Darüber hinaus sollten sowohl Wertketten der Konkurrenten analysiert als auch sogenannte „Kostentreiber“ identifiziert werden.

In der Prozesskostenrechnung werden die direkten, indirekten und qualitätssichernden Aktivitäten explizit betrachtet. Es ist daher erforderlich, dass die Unternehmen ein verbessertes Rechnungswesen einführen, welches die hier dargestellten Aspekte abbilden kann.

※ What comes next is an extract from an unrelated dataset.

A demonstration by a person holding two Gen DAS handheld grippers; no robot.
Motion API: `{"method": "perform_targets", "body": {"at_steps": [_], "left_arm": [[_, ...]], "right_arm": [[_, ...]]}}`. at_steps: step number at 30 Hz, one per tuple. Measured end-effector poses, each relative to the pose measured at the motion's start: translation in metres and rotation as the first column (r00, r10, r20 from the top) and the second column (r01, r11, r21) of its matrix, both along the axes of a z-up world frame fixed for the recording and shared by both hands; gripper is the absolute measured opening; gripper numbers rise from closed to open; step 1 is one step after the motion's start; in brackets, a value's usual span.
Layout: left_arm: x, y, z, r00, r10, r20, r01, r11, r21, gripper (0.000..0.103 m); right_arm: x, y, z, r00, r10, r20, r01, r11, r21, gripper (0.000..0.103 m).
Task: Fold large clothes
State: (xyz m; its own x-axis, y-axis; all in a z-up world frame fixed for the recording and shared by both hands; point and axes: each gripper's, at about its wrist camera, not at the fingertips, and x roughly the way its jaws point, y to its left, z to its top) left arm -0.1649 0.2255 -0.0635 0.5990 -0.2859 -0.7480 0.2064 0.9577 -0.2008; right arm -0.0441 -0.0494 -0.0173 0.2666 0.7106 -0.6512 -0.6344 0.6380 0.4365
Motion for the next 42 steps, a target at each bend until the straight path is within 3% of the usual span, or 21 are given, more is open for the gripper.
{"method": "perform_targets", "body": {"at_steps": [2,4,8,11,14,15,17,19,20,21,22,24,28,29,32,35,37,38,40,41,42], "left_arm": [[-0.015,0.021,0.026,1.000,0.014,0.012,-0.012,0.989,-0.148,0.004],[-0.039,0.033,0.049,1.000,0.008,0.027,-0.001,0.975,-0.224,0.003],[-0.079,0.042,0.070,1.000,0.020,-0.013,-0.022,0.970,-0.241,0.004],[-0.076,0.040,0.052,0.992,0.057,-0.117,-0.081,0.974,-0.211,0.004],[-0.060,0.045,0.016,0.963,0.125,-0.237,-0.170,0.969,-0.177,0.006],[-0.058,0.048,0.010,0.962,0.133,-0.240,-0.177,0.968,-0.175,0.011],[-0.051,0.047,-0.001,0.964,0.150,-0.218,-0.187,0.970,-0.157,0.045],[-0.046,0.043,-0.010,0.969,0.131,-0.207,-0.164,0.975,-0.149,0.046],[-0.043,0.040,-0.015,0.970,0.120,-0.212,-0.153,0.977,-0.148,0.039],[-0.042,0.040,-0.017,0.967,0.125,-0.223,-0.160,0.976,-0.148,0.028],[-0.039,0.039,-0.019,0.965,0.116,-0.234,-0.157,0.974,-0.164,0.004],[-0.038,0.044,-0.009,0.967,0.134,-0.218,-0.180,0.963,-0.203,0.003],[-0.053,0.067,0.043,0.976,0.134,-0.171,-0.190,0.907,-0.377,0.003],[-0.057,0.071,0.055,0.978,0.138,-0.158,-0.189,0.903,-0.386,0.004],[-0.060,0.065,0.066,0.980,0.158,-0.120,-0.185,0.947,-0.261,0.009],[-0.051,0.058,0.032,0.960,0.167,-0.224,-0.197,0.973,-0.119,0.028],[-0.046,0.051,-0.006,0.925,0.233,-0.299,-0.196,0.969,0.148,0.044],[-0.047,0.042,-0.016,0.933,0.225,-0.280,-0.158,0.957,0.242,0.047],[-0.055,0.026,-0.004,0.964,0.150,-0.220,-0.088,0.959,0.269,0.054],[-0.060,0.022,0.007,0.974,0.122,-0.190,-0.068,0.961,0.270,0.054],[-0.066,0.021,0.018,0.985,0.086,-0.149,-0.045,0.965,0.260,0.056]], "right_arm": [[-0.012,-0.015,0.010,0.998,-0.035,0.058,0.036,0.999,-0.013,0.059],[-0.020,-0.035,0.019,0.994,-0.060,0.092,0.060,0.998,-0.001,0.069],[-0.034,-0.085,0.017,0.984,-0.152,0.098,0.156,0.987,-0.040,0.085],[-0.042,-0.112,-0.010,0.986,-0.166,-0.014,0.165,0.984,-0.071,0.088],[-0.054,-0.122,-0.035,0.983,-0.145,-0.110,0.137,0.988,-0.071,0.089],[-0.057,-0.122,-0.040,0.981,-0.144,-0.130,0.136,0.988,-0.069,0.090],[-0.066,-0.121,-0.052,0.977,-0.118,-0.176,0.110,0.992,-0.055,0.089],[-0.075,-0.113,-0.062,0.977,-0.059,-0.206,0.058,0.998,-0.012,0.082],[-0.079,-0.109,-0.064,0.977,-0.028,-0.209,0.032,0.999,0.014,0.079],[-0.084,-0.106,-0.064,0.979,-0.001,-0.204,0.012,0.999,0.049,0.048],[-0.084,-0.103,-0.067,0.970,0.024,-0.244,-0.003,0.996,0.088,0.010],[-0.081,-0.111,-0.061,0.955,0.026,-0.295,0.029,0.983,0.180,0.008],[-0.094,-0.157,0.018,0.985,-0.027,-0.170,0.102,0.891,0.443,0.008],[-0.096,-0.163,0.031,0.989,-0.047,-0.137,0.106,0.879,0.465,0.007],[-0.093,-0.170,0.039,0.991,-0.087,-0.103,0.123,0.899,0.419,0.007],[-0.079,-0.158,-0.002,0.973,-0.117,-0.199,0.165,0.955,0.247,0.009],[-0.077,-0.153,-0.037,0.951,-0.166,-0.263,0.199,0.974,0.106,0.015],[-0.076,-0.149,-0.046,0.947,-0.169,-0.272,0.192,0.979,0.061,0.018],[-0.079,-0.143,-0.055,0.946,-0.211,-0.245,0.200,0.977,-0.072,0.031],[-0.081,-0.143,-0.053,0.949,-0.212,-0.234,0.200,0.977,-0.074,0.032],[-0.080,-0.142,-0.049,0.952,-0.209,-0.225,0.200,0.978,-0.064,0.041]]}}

  • Die Prozesse selbst und die unterschiedlichen Aktivitäten entlang dieser Prozesse werden in der traditionellen Kostenrechnung nicht separat ermittelt. Dies ist bemerkenswert, da die indirekten und die qualitätssichernden Aktivitäten in vielen Branchen einen erheblichen und steigenden Kostenanteil ausmachen.
  • Die ansonsten in den Gemeinkosten untergehenden Kosten der Zusammenarbeit verschiedener und über Abteilungen und Stellen verteilten Bearbeiter eines Prozesses rücken in den Mittelpunkt.
  • Sonst ausgeblendete hohe Durchlaufzeiten können erkannt werden.
    Auch in kommunalen Unternehmen steht eine Neuausrichtung des Reportings an. Eine an den Prozessen orientierte Kosten- und Leistungsrechnung biete dafür eine gute Basis.

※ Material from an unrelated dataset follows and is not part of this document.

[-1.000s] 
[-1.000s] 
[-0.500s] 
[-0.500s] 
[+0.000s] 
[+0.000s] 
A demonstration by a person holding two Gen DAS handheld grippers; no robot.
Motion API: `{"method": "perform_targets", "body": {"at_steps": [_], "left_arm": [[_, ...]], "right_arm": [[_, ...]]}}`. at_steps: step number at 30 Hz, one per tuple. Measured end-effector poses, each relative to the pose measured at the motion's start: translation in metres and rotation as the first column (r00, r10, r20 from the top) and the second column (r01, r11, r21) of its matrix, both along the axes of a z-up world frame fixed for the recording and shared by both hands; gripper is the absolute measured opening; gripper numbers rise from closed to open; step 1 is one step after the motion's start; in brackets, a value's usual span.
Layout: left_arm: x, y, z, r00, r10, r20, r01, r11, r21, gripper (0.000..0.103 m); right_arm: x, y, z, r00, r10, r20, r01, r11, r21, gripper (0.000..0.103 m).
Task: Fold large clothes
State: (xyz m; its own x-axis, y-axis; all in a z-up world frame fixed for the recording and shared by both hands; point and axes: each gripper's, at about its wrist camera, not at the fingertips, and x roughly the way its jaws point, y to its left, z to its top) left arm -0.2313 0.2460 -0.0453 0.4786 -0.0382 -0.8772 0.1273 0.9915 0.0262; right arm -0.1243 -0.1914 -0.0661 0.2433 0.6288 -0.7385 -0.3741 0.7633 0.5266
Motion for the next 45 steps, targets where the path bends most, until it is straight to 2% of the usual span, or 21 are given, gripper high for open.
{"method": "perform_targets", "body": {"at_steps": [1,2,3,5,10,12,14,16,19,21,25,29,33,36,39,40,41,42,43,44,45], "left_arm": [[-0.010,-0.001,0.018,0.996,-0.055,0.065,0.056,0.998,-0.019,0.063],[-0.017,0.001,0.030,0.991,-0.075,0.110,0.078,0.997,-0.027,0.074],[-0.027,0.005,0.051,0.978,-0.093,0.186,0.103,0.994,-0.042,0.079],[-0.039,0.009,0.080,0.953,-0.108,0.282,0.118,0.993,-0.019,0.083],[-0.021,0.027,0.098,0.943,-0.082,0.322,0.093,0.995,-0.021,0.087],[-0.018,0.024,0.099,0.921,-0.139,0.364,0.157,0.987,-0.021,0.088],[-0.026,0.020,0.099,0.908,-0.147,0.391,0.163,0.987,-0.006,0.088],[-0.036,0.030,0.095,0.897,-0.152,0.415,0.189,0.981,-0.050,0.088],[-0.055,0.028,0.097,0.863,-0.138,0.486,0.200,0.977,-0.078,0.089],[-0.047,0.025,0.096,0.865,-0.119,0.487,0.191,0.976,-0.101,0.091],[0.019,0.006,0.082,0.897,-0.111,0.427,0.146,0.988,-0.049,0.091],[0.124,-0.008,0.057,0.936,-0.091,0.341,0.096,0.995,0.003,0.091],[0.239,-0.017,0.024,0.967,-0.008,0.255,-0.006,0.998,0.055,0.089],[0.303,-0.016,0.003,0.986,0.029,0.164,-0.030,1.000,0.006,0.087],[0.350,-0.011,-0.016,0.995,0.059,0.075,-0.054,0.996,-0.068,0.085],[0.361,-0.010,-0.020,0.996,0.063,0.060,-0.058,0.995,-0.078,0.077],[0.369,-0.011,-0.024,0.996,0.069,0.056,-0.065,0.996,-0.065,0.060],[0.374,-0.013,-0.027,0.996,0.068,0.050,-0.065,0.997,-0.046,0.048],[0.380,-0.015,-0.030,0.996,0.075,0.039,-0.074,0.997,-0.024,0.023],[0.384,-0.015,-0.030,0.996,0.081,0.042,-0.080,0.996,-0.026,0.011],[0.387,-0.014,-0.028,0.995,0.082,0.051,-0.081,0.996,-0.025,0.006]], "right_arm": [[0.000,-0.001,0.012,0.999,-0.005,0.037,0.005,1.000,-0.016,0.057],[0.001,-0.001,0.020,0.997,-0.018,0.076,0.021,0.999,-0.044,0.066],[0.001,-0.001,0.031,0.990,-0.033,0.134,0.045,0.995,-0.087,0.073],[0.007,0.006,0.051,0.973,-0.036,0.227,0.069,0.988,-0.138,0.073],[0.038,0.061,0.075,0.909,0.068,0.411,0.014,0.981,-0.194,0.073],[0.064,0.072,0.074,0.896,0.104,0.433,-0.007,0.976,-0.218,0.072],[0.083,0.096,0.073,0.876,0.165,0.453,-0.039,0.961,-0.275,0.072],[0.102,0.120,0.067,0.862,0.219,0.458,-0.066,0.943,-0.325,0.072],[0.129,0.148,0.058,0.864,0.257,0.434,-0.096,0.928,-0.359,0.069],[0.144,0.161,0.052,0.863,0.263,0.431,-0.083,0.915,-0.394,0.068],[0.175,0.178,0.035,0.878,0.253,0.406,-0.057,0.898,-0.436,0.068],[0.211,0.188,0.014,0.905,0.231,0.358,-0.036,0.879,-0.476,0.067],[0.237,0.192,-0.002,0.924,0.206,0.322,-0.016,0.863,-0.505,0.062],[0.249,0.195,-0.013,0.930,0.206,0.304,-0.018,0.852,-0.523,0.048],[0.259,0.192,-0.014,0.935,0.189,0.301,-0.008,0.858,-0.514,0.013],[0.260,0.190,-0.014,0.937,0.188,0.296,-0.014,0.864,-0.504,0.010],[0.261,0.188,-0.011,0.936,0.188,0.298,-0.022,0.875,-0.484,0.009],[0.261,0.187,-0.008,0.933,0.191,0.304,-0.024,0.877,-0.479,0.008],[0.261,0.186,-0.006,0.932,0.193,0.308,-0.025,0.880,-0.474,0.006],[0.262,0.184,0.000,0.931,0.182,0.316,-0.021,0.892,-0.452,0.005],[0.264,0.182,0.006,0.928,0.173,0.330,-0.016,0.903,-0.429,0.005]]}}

Übertragung des Konzepts des Business Reengineering auf kommunale Unternehmen

Als „Business Reengineering“ wurde in den 1990er Jahren die Umgestaltung der betrieblichen Organisationsabläufe formuliert. Beim Business Reengineering wird die Organisation grundlegend verändert und Abläufe werden nach den Prozessen komplett neu strukturiert.
In einer Art "Radikalkur für das Unternehmen“ wird die gesamte bisherige Produktionsorganisation umgestellt. In einer „90 Grad-Drehung“ wendet sich das Konzept gegen die bis dahin gültige Empfehlung der Spezialisierung und Arbeitsteilung. Wie Prozesse in kommunalen Unternehmen umgestaltet werden können, zeigen diese beiden Beispiele:

  1. In kommunalen Krankenhäusern wird unter dem Schlagwort des „Case-Managements“ erörtert, wie die Strukturen und Abläufe in Krankenhäusern zentral auf die Bedürfnisse der Patienten neu ausgerichtet werden können. Der ganzheitliche Netzwerkblick wird beim (seit einigen Jahren sogar gesetzlich vorgeschriebenen) Entlassmanagement schon bei der Aufnahme auf die familiären Gegebenheiten gerichtet: Welche Möglichkeiten sind in der Häuslichkeit des Patienten gegeben? Wo muss unterstützt werden? Welche Hilfe können andere soziale Pflege- und Reha-Träger geben?
  2. In der Eingliederungshilfe verlangt das Bundesteilhabegesetz, dass bisher verbundene Leistungen der Beratung, Versorgung, Betreuung, Verpflegung und des Wohnens aufgelöst werden. Nach dem „Cafeteria-Prinzip“ sollen die betreuten Personen eine höhere Wahlfreiheit erhalten. Kommunale Werkstätten und Wohnheime für behinderte Menschen müssen ihr Geschäftsmodell komplett neu überdenken. Hier hilft der Blick auf die Erfahrungen des Business Reengineering in der Industrie.